-- TASK DESCRIPTION --
Would you copy each line of the records that includes the word "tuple"?
▬▬▬
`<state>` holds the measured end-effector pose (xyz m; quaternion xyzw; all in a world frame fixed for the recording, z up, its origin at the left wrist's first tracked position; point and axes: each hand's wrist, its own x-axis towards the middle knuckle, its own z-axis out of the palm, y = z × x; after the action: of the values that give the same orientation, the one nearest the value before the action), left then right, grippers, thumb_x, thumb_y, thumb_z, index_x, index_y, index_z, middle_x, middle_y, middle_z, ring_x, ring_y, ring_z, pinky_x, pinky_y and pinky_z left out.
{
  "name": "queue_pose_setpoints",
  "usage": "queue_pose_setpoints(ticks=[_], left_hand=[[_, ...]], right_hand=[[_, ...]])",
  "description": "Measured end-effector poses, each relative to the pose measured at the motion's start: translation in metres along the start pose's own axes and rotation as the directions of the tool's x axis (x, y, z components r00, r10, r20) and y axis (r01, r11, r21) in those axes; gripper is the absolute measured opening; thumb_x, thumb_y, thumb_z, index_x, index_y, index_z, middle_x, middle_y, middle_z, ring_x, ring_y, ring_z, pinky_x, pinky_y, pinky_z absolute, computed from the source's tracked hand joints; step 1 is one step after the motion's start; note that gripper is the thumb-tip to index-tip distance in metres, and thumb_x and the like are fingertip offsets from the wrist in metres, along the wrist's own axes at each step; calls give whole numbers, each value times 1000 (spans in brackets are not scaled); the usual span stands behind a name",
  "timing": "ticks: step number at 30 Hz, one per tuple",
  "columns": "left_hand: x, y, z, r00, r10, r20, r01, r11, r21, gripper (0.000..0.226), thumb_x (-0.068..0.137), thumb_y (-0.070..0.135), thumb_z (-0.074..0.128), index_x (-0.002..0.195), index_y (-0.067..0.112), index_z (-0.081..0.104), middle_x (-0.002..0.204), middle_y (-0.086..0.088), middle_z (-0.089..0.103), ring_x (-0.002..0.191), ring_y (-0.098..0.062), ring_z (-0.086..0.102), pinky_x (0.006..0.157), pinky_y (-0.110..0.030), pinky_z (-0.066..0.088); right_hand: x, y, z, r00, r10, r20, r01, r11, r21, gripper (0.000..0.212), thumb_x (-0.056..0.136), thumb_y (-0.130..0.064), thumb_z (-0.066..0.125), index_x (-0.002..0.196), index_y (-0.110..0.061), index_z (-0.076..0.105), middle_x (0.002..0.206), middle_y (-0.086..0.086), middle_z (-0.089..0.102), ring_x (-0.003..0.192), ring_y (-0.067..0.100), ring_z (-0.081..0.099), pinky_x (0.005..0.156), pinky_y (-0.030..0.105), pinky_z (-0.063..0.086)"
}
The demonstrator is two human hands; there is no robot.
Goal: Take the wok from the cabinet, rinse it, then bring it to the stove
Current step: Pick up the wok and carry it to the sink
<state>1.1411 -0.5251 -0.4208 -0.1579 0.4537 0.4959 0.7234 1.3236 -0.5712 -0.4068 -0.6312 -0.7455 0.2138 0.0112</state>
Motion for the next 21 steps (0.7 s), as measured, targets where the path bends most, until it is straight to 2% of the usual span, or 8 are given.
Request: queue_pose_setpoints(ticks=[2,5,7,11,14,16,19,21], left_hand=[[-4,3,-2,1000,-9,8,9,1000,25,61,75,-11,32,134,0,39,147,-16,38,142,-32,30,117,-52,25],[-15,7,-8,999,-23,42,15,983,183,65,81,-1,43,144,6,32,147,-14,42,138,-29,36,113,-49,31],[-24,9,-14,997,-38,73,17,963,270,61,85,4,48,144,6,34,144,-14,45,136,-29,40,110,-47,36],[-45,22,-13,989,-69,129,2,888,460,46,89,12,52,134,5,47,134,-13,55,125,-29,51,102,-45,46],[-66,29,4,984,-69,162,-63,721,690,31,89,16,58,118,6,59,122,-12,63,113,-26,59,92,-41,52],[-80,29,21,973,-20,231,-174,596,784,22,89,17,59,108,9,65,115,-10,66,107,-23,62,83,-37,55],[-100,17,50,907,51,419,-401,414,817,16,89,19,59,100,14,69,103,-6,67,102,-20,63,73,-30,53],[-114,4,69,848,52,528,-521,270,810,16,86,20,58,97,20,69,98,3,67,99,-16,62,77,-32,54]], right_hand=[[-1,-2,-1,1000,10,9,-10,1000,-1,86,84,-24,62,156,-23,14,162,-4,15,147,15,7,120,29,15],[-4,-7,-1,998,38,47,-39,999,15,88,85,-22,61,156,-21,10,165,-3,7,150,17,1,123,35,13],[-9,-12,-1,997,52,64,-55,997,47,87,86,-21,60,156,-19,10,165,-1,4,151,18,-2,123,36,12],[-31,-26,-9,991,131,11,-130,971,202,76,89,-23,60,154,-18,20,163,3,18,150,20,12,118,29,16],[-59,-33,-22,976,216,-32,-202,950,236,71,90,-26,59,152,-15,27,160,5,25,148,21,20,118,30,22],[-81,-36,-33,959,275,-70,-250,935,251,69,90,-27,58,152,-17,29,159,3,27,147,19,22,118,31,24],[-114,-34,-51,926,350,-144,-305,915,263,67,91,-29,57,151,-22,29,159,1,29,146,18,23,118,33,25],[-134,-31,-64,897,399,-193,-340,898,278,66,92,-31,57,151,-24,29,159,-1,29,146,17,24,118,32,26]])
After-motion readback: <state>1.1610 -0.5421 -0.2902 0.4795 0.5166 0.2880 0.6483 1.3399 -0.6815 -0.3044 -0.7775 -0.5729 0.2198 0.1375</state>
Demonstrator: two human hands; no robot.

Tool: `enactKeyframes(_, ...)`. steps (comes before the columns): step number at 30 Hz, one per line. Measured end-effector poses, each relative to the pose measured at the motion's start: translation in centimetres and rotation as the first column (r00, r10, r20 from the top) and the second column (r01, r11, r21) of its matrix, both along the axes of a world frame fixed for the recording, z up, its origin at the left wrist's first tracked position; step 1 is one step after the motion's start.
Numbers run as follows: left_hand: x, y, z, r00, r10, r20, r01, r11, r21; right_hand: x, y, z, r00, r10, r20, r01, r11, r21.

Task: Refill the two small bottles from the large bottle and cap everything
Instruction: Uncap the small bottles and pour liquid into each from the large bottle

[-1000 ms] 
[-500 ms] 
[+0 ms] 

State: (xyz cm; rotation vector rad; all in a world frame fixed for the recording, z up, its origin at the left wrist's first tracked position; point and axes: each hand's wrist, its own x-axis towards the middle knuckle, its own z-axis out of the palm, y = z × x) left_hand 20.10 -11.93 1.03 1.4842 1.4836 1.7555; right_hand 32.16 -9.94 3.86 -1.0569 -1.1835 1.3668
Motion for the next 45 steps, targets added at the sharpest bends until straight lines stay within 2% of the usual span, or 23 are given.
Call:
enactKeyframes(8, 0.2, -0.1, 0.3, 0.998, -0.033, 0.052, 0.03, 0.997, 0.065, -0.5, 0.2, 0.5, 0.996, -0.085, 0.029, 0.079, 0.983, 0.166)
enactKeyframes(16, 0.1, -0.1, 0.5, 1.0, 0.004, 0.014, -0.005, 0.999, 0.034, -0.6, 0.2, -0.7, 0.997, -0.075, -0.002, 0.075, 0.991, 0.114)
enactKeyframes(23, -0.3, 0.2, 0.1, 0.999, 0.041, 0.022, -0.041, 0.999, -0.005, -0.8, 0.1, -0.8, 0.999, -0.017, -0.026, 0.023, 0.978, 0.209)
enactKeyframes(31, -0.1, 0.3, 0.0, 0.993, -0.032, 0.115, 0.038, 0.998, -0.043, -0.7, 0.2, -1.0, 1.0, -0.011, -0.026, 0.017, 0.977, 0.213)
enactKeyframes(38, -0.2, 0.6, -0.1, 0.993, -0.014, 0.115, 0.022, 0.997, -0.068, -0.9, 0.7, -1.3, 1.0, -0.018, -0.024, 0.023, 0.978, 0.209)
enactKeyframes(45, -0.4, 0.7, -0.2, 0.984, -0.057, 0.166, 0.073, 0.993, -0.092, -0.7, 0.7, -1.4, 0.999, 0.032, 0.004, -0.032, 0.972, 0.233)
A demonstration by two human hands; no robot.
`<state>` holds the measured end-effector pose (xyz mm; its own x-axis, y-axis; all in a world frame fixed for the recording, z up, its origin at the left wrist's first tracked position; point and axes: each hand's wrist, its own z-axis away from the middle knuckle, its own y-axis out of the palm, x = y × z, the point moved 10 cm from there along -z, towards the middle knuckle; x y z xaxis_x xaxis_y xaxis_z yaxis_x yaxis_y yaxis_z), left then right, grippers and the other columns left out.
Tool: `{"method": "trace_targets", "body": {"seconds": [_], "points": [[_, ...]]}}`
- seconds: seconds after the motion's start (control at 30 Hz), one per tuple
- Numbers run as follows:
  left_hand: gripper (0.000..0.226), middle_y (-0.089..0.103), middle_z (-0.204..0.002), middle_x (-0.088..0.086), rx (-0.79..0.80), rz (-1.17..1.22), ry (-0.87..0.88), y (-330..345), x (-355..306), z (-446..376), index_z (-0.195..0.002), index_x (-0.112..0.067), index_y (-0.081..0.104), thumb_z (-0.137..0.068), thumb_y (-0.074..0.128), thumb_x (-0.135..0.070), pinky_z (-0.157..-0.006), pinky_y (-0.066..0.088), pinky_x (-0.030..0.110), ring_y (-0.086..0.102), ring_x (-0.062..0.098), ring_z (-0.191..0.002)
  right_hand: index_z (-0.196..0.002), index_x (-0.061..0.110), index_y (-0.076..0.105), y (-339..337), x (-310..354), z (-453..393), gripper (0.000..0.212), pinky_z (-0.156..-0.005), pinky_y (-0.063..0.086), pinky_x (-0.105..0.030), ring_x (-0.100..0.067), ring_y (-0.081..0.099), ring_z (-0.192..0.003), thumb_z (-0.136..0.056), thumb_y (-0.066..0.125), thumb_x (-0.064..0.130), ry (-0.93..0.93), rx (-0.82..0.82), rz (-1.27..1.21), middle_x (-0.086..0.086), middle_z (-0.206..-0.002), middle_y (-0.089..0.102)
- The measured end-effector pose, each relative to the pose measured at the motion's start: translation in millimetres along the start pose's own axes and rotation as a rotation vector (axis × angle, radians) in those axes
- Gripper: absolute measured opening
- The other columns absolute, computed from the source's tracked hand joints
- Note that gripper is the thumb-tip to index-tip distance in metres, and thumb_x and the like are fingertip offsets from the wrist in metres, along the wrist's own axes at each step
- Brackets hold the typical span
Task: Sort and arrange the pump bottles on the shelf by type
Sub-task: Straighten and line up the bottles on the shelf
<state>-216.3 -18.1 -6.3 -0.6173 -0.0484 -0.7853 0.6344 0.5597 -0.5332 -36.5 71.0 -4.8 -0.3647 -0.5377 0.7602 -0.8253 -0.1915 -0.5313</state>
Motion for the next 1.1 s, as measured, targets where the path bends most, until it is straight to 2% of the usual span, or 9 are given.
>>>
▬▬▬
-- SOLUTION TO THIS PROBLEM --
  "timing": "ticks: step number at 30 Hz, one per tuple",
- seconds: seconds after the motion's start (control at 30 Hz), one per tuple

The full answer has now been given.